Frankenberg - Musik, gesalzenes Brot, Tänze und ein wenig Geschichtsunterricht: Beim deutsch-russischen Fest in der Ederberglandhalle gab es viel zu erleben und zu erlernen.

Spätestens, als „Kalinka“ aus den Lautsprechern ertönt, tobt die Menge. Das Lied kennen Russen, Deutsche und auch Deutschrussen - das Lied kennt jeder. Es ist ein Stück Völkerverständigung aus Russland. Der Text ist einfach, jeder kann mitsingen oder zumindest -klatschen. Kinder der Tagesstätten aus den Frankenberger Stadtteilen tanzen zu dem Lied.

Der „Tag der Begegnung“ in der Ederberglandhalle stößt auf großes Interesse. Auch wenn es immer wieder einige Besucher ins Freie zieht, ist die Halle gut gefüllt.
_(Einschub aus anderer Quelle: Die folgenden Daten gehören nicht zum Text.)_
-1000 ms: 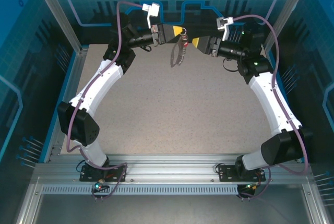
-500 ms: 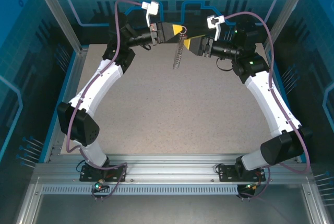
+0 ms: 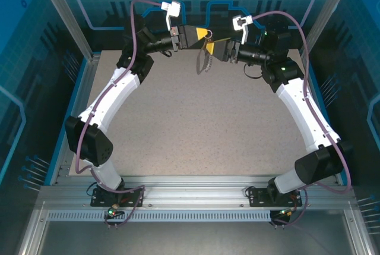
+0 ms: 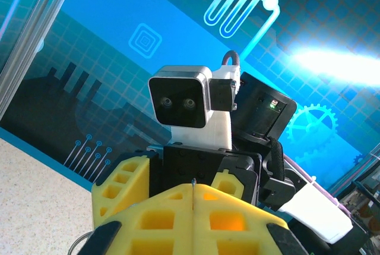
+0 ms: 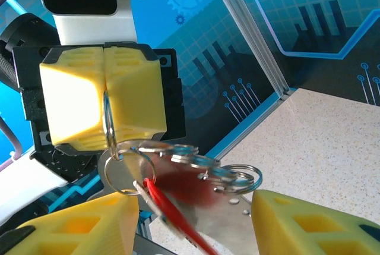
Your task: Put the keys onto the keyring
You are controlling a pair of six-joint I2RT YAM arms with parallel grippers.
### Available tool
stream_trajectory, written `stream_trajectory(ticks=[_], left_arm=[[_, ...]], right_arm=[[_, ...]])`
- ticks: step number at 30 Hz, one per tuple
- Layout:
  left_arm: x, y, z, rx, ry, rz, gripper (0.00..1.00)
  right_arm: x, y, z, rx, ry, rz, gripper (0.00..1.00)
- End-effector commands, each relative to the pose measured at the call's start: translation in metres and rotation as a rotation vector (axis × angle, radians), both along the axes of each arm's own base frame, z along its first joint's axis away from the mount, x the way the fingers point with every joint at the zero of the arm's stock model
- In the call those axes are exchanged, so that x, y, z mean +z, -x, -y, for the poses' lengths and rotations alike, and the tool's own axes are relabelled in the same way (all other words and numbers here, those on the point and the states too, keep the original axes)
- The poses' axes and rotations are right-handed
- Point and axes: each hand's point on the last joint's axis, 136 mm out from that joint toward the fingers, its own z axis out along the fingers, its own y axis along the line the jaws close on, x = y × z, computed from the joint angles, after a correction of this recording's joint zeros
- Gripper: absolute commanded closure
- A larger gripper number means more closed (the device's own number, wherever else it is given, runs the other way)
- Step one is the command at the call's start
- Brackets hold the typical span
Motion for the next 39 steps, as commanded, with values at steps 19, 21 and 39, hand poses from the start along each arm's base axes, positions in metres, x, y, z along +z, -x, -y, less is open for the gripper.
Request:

Das Fest schließt eine Woche der intensiven Beschäftigung miteinander und mit der gemeinsamen Geschichte ab. Mittelpunkt ist das Schicksal vieler sogenannter Deutschrussen, die vor Jahrhunderten aus der deutschen Armut geflohen waren. Sie hatten sich in Russland niedergelassen - zuerst in Freiheit, dann hatten sie zunehmend unter Repressalien zu leiden. Mit dem Fall der Mauer kehrten viele in die „alte Heimat“ zurück, die sie nur aus Geschichten der Urgroßmutter kannten. Angenommen wurden sie oftmals weder in Russland, noch in Deutschland.

Dass das im Altkreis Frankenberg anders ist, zeigt der „Tag der Begegnung“, ins Leben gerufen von der Stadt Frankenberg und Jakob Fischer. Der hatte zuvor bereits die Ausstellung „Volk auf dem Weg“ in der Sparkassenfiliale in der Uferstraße eröffnet. Diese hatte er danach auch in Frankenberger Schulen präsentiert und dabei den Schülern die Geschichte der Deutschrussen nähergebracht.